Description of the task: Lines in the entries below where the word "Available" shows up should each be copied.

Extracted data entries
---
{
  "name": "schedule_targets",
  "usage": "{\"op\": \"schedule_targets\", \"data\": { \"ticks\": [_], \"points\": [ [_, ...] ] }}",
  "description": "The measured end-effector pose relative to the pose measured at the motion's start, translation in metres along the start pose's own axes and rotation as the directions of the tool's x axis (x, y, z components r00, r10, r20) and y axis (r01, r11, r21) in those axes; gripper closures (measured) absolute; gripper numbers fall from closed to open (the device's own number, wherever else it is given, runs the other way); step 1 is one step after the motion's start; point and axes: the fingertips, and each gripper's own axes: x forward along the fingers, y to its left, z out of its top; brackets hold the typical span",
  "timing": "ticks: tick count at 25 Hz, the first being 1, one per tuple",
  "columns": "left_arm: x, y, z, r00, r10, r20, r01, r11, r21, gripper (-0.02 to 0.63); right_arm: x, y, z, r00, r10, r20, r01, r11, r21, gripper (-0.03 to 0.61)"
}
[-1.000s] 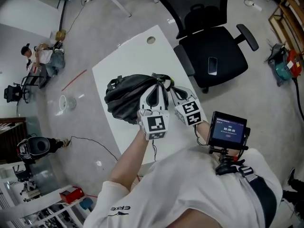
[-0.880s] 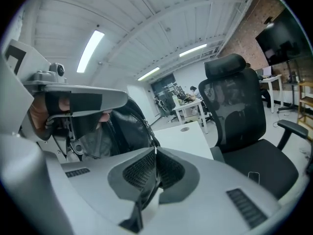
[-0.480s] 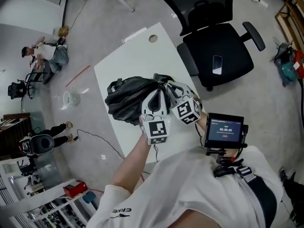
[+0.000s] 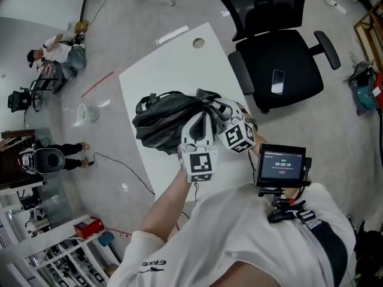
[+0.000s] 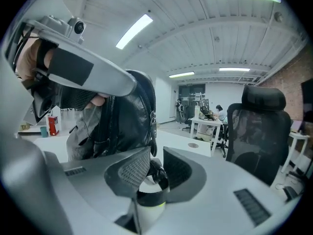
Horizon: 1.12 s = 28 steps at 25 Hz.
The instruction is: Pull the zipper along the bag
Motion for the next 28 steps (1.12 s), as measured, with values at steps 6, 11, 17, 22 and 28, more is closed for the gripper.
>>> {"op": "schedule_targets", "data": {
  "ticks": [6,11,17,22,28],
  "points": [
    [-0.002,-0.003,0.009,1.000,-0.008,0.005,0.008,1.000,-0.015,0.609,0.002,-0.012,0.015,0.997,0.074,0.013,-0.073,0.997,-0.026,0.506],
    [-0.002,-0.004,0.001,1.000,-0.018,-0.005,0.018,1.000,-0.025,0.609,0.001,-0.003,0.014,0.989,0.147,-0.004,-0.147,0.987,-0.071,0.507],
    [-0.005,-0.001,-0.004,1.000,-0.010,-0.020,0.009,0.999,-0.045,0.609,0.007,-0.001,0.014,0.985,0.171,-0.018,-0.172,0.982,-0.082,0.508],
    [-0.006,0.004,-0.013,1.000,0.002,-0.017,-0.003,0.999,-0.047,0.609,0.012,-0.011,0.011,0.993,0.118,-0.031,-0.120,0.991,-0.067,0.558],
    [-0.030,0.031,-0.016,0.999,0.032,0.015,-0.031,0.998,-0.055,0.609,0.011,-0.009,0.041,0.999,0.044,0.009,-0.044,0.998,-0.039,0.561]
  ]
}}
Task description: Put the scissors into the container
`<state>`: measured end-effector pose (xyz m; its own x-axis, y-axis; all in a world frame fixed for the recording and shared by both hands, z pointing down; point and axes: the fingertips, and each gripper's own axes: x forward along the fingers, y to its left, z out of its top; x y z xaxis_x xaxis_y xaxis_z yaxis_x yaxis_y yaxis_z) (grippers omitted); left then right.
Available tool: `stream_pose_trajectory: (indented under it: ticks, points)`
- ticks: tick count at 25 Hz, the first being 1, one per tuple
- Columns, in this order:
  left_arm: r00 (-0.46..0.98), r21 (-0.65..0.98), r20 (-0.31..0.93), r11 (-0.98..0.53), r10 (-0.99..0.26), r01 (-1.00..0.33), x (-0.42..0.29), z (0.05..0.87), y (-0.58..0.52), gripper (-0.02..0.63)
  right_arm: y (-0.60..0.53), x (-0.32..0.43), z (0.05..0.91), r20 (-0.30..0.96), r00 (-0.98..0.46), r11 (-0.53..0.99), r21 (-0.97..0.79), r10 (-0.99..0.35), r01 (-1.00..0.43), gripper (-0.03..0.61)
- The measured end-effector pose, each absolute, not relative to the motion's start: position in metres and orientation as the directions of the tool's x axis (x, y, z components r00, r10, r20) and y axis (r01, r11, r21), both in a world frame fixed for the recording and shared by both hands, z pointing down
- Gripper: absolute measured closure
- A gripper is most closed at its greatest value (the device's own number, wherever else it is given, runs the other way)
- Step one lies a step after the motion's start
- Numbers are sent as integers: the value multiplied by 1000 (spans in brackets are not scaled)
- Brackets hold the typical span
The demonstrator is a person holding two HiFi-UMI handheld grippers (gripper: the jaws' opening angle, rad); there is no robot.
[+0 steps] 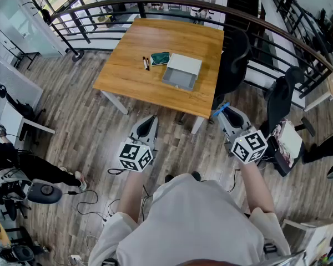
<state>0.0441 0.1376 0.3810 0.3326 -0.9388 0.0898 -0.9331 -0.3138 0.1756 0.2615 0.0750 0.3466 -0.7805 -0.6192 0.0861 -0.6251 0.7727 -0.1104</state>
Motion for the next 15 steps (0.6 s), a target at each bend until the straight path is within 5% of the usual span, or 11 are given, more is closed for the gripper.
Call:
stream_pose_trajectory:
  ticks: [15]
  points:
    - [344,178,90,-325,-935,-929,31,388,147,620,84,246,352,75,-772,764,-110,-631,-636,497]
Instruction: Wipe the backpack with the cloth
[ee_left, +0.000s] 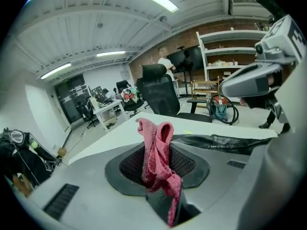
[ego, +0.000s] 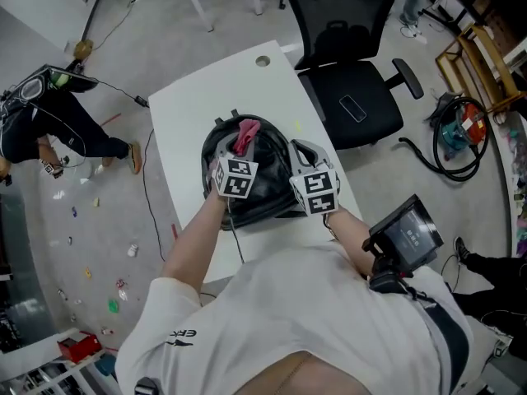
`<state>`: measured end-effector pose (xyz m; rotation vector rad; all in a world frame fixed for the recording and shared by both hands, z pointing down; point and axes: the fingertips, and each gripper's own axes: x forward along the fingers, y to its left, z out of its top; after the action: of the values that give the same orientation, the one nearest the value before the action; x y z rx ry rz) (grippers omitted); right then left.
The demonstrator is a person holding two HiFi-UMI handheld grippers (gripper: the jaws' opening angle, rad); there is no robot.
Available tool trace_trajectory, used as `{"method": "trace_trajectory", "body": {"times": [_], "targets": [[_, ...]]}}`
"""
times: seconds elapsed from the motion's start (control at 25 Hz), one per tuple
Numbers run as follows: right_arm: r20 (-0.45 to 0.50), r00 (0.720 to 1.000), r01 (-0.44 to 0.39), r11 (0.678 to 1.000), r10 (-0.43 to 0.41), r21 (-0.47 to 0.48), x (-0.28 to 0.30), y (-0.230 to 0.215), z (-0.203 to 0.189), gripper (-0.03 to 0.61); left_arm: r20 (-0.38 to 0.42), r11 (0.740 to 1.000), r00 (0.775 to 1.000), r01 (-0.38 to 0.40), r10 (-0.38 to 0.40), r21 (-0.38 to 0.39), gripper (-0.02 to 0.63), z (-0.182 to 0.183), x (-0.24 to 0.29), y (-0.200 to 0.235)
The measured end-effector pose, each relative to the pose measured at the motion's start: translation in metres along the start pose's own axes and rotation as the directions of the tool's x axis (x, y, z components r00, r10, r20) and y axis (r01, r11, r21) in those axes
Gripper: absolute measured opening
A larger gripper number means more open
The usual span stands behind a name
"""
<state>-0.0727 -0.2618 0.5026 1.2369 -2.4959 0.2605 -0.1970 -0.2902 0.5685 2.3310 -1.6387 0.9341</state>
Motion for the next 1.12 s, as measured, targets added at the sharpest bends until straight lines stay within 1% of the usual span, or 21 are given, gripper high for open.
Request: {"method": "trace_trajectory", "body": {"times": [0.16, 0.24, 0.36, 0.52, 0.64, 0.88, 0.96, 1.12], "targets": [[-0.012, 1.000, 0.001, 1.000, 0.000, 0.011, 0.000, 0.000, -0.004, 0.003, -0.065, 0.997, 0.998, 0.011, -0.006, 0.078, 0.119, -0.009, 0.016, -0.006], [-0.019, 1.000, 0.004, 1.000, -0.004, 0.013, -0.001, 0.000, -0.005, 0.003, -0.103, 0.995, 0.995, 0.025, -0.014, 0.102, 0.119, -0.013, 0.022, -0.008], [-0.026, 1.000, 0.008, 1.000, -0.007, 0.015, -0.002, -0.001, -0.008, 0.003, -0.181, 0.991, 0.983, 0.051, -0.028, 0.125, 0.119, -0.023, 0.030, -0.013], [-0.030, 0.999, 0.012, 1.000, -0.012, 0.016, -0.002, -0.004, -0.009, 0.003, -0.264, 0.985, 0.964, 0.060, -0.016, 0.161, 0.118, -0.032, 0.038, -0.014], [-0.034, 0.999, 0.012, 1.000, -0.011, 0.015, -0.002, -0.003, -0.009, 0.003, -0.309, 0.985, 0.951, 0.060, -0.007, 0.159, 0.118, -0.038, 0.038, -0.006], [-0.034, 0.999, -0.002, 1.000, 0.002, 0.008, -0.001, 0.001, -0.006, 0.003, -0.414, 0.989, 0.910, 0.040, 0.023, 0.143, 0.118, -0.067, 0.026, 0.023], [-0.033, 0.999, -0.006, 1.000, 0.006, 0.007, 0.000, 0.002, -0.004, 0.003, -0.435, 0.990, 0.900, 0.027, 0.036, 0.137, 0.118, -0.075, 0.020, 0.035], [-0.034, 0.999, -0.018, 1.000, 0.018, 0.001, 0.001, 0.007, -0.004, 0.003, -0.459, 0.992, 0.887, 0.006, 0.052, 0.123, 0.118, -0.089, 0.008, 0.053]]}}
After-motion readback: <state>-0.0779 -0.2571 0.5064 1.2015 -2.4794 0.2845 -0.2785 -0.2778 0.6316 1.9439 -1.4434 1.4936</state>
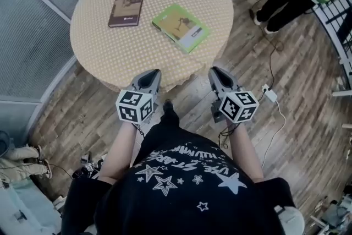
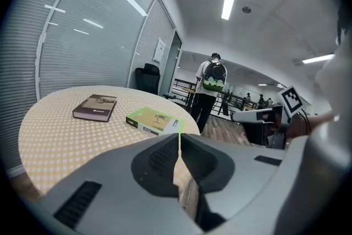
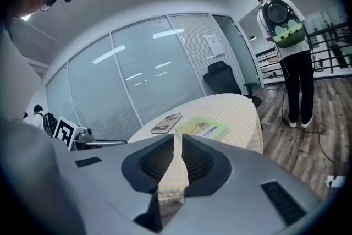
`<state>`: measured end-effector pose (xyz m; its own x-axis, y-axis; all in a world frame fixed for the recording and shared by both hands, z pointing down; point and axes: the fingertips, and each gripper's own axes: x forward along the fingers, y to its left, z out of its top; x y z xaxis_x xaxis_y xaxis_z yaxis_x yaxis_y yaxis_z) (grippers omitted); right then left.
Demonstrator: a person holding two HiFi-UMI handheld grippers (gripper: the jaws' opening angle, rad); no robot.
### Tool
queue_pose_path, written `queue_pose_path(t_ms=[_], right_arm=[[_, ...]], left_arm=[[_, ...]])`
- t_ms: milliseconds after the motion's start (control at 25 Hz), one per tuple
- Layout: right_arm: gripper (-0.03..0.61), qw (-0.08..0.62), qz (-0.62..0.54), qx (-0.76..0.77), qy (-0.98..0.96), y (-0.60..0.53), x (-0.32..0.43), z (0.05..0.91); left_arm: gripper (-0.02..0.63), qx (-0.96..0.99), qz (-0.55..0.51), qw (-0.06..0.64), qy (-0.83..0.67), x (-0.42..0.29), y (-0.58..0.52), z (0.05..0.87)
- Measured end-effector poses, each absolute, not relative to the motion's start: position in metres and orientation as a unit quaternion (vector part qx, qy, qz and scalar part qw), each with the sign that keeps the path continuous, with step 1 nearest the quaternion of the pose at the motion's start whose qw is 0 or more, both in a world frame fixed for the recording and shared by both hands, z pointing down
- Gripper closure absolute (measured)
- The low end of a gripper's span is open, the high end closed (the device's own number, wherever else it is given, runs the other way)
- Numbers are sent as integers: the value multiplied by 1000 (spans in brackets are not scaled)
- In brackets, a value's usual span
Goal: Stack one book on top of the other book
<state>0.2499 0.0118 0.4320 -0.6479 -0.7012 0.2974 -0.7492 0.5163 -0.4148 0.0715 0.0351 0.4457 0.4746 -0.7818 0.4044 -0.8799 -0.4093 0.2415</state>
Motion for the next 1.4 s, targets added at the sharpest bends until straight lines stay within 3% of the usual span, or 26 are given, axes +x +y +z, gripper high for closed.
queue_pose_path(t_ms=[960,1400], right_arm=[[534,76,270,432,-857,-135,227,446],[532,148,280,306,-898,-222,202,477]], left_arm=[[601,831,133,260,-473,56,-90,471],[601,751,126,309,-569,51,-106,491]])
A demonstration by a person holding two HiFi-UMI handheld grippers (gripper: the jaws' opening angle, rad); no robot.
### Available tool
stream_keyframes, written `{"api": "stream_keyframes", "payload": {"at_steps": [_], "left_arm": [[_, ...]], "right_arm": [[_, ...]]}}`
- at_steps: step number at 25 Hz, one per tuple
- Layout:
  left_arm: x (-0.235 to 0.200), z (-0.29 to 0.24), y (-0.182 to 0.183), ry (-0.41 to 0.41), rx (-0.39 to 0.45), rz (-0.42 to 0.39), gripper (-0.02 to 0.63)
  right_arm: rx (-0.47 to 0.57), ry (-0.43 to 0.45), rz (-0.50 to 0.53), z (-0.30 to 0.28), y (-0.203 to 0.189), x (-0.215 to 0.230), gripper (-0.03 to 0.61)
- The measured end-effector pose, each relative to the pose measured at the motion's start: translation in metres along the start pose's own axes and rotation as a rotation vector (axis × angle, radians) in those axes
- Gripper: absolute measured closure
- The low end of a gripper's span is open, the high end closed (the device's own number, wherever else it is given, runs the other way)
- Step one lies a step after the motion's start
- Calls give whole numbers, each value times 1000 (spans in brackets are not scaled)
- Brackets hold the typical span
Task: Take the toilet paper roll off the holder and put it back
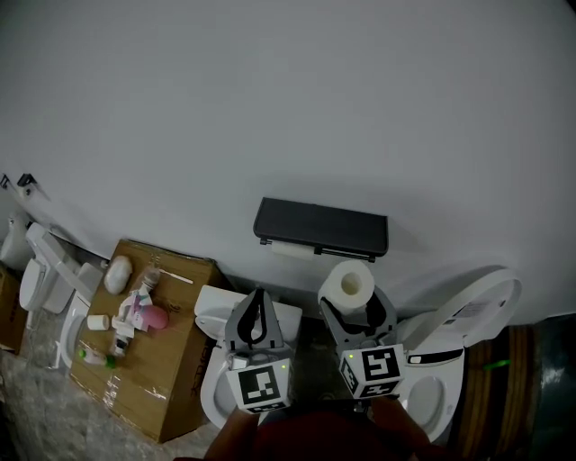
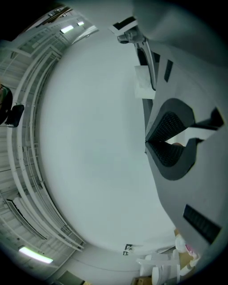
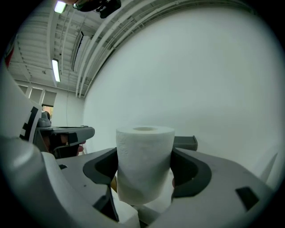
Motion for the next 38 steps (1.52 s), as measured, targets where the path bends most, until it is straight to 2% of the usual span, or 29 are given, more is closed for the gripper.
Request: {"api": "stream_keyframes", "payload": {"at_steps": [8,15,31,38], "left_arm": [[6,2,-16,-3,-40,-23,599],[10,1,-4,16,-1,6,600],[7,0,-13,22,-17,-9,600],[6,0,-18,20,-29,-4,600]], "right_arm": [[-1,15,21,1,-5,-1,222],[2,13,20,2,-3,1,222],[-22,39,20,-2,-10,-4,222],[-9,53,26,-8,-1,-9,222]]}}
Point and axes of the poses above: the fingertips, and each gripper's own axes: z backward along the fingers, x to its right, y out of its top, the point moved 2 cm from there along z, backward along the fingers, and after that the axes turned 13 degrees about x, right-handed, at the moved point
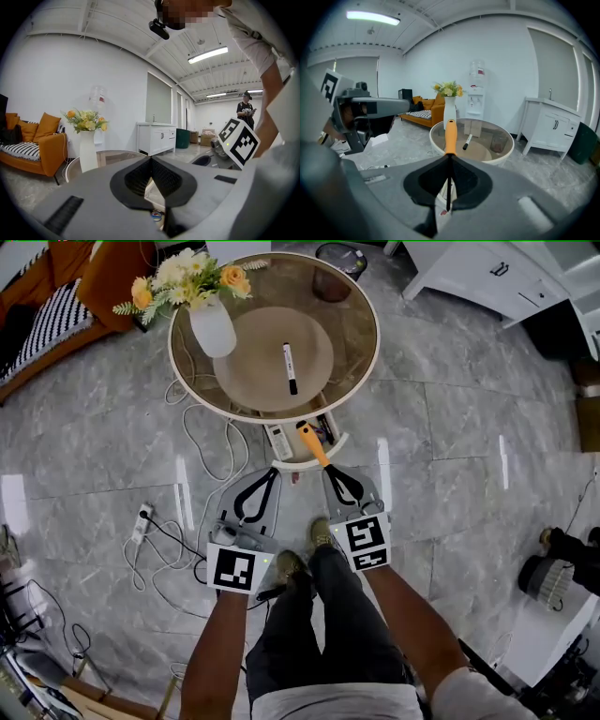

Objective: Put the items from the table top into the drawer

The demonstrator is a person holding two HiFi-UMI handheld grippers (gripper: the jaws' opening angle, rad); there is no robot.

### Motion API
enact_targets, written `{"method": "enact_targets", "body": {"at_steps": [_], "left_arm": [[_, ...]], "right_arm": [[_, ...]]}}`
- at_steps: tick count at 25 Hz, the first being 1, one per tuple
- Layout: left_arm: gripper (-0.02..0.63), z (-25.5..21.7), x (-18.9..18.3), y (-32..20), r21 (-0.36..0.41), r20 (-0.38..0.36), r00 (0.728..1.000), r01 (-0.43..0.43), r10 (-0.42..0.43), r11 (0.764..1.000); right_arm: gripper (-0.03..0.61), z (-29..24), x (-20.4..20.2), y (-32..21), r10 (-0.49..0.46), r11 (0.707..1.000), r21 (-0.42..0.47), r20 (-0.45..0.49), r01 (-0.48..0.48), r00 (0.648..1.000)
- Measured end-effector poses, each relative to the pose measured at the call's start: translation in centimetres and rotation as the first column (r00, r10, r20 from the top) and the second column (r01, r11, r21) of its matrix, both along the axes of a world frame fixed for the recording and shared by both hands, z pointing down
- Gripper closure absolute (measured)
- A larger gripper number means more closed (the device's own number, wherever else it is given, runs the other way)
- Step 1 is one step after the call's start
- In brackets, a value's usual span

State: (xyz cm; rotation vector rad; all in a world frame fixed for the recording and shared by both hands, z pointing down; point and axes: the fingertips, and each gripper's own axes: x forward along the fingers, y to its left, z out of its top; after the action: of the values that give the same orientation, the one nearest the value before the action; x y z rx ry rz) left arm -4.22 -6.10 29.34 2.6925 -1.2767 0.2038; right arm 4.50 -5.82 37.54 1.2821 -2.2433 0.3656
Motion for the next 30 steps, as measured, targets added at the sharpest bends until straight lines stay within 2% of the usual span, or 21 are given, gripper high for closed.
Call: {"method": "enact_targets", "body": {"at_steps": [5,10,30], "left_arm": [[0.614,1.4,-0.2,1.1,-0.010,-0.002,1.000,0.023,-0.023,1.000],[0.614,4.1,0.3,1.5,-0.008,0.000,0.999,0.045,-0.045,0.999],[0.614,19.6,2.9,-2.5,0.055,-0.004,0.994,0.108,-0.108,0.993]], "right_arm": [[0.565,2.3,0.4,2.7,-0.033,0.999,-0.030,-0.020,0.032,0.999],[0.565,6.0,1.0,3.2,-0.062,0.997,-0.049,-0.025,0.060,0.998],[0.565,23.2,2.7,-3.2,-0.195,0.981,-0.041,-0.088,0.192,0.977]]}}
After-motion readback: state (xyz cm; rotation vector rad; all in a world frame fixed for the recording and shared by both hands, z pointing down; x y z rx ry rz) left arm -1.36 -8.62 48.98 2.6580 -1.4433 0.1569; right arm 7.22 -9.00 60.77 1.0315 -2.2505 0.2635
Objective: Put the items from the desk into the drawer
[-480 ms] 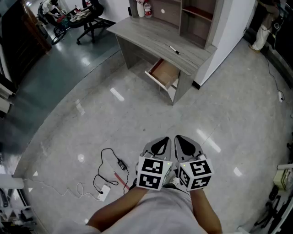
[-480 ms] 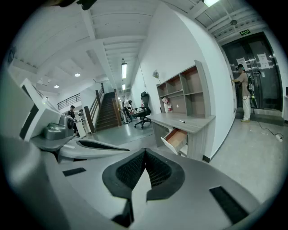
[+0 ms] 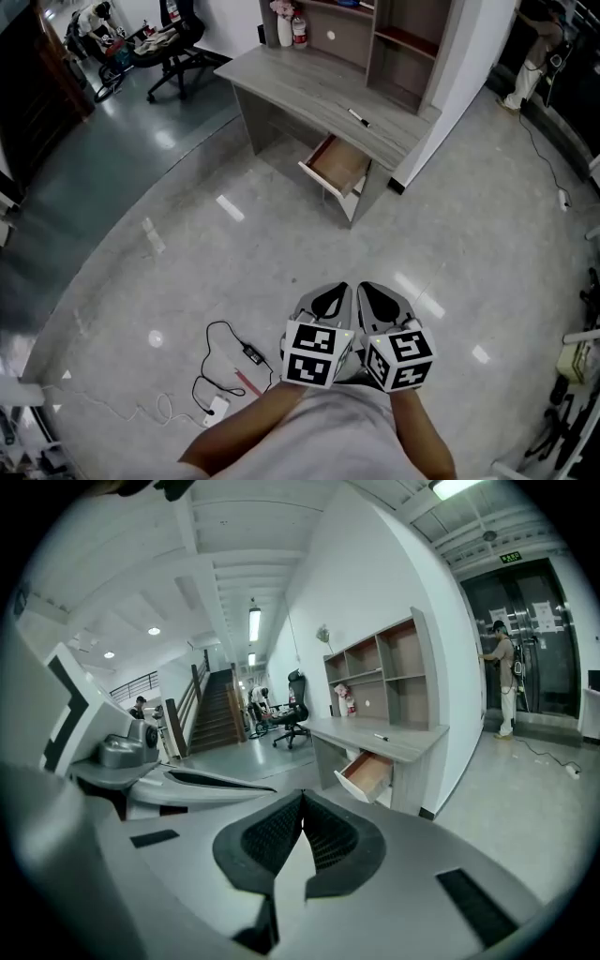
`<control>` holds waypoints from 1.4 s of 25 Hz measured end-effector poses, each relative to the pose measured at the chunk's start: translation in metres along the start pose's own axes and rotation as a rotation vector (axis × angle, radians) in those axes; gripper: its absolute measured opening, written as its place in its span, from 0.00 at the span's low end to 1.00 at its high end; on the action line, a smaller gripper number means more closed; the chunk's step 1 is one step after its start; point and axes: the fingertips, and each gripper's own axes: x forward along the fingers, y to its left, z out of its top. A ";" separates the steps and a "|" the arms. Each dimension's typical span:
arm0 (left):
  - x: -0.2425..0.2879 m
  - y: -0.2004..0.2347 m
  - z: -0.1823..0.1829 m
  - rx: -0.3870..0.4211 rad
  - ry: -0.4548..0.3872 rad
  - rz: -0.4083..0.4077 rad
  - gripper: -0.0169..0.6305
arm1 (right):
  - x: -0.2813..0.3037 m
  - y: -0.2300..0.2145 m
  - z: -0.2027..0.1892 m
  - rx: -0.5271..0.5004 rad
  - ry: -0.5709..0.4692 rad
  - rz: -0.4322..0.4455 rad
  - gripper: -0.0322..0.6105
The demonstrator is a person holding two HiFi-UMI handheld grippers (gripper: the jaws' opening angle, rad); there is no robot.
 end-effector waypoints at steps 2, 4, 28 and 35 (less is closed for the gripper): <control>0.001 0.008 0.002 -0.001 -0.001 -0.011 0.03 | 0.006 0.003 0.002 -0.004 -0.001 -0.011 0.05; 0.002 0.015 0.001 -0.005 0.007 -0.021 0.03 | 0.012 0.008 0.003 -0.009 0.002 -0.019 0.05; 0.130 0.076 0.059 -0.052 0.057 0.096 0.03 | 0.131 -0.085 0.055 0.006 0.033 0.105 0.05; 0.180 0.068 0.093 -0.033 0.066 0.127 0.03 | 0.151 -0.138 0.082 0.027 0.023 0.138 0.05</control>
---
Expected answer:
Available tool: `stream_pose_trajectory: (indented under it: ticks, points)`
Available tool trace_trajectory, used as `{"method": "trace_trajectory", "body": {"times": [_], "targets": [[_, ...]]}}`
### Available tool

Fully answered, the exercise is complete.